=== EXERCISE GOAL ===
Write only the number of lines below in which "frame" occurs.
▬▬▬▬▬▬
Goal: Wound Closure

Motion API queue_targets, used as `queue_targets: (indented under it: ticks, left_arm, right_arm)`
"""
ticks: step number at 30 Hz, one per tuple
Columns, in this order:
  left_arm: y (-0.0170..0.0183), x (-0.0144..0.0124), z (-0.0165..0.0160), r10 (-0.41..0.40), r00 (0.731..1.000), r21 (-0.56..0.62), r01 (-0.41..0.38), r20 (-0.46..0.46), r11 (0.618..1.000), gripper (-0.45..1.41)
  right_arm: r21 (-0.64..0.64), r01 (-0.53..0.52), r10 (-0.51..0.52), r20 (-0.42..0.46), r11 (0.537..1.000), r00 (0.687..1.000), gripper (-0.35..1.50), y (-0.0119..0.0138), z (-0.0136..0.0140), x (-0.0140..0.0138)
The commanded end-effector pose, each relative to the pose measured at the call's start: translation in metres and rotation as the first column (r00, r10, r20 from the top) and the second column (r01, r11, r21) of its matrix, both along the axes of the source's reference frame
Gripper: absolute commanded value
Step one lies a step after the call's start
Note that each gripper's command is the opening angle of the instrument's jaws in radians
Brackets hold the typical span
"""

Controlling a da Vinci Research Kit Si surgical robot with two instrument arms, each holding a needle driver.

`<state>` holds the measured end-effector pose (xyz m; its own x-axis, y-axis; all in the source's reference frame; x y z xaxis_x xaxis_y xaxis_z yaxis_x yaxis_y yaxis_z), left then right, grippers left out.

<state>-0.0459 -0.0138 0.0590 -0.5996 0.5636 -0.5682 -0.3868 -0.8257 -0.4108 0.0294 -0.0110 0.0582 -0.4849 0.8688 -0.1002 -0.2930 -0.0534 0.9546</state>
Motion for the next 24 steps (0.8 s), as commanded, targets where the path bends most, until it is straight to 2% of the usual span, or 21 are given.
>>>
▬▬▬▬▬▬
=== TASK SOLUTION ===
2